Go through the entries below and write each one out exactly.

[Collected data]
-------------------------

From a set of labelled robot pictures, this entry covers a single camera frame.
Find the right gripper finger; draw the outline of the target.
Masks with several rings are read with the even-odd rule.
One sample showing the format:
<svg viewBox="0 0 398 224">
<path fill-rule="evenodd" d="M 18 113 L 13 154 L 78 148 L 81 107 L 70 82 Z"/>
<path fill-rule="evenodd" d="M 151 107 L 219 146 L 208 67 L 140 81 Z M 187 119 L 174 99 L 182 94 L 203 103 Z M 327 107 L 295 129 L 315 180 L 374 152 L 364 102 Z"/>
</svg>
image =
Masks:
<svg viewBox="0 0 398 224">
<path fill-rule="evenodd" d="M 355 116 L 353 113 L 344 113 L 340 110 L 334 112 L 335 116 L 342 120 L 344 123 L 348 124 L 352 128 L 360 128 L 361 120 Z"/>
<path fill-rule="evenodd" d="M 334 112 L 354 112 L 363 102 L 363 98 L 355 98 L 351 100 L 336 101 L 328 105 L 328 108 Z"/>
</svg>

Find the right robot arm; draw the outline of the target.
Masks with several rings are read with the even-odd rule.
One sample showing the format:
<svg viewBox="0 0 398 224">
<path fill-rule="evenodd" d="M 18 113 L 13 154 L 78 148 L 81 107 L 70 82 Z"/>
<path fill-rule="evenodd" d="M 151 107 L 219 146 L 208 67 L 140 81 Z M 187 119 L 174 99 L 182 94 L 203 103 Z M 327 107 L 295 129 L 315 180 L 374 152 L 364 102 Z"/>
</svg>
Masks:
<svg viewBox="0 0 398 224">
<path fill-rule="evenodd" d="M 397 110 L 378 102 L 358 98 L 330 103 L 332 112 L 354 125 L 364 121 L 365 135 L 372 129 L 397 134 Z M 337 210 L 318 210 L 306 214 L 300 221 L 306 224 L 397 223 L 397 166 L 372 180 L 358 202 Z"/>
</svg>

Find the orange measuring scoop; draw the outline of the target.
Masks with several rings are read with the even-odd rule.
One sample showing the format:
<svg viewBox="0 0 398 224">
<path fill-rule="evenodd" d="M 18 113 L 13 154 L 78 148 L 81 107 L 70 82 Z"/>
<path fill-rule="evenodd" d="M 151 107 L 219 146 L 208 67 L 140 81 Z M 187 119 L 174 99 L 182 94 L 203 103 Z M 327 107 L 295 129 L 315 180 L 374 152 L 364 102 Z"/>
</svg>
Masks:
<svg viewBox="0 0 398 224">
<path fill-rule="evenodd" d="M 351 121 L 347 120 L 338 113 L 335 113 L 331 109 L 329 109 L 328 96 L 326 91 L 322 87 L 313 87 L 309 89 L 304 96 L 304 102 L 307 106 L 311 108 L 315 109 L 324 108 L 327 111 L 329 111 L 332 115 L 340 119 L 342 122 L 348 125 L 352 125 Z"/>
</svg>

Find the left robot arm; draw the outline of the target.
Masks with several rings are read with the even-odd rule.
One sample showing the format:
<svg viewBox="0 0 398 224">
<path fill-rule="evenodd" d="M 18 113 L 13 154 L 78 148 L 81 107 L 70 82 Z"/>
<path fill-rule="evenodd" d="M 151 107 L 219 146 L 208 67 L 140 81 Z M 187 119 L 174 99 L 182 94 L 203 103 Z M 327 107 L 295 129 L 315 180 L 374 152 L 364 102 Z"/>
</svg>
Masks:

-------------------------

## Solution to this problem
From a set of labelled robot pictures, this entry covers a single camera frame.
Find the right gripper finger; draw the outline of the target.
Masks with several rings are read with the even-odd rule.
One sample showing the format:
<svg viewBox="0 0 398 224">
<path fill-rule="evenodd" d="M 18 113 L 13 154 L 78 148 L 81 107 L 70 82 Z"/>
<path fill-rule="evenodd" d="M 151 107 L 219 146 L 208 67 L 140 81 Z M 187 119 L 174 99 L 182 94 L 203 103 Z M 327 107 L 295 129 L 315 180 L 374 152 L 364 102 Z"/>
</svg>
image =
Masks:
<svg viewBox="0 0 398 224">
<path fill-rule="evenodd" d="M 355 116 L 353 113 L 344 113 L 340 110 L 334 112 L 335 116 L 342 120 L 344 123 L 348 124 L 352 128 L 360 128 L 361 120 Z"/>
<path fill-rule="evenodd" d="M 334 112 L 354 112 L 363 102 L 363 98 L 355 98 L 351 100 L 336 101 L 328 105 L 328 108 Z"/>
</svg>

Find the right robot arm; draw the outline of the target.
Masks with several rings are read with the even-odd rule.
One sample showing the format:
<svg viewBox="0 0 398 224">
<path fill-rule="evenodd" d="M 18 113 L 13 154 L 78 148 L 81 107 L 70 82 Z"/>
<path fill-rule="evenodd" d="M 151 107 L 219 146 L 208 67 L 140 81 Z M 187 119 L 174 99 L 182 94 L 203 103 Z M 327 107 L 295 129 L 315 180 L 374 152 L 364 102 Z"/>
</svg>
Masks:
<svg viewBox="0 0 398 224">
<path fill-rule="evenodd" d="M 397 110 L 378 102 L 358 98 L 330 103 L 332 112 L 354 125 L 364 121 L 365 135 L 372 129 L 397 134 Z M 337 210 L 318 210 L 306 214 L 300 221 L 306 224 L 397 223 L 397 166 L 372 180 L 358 202 Z"/>
</svg>

Find the orange measuring scoop; draw the outline of the target.
Masks with several rings are read with the even-odd rule.
One sample showing the format:
<svg viewBox="0 0 398 224">
<path fill-rule="evenodd" d="M 18 113 L 13 154 L 78 148 L 81 107 L 70 82 Z"/>
<path fill-rule="evenodd" d="M 151 107 L 219 146 L 208 67 L 140 81 Z M 187 119 L 174 99 L 182 94 L 203 103 Z M 327 107 L 295 129 L 315 180 L 374 152 L 364 102 Z"/>
</svg>
Masks:
<svg viewBox="0 0 398 224">
<path fill-rule="evenodd" d="M 351 121 L 347 120 L 338 113 L 335 113 L 331 109 L 329 109 L 328 96 L 326 91 L 322 87 L 313 87 L 309 89 L 304 96 L 304 102 L 307 106 L 311 108 L 315 109 L 324 108 L 327 111 L 329 111 L 332 115 L 340 119 L 342 122 L 348 125 L 352 125 Z"/>
</svg>

Find the left robot arm; draw the outline of the target.
Masks with several rings are read with the even-odd rule.
One sample showing the format:
<svg viewBox="0 0 398 224">
<path fill-rule="evenodd" d="M 18 113 L 13 154 L 78 148 L 81 107 L 70 82 Z"/>
<path fill-rule="evenodd" d="M 151 107 L 219 146 L 208 67 L 140 81 Z M 187 119 L 174 99 L 182 94 L 203 103 Z M 327 107 L 295 129 L 315 180 L 374 152 L 364 102 Z"/>
</svg>
Masks:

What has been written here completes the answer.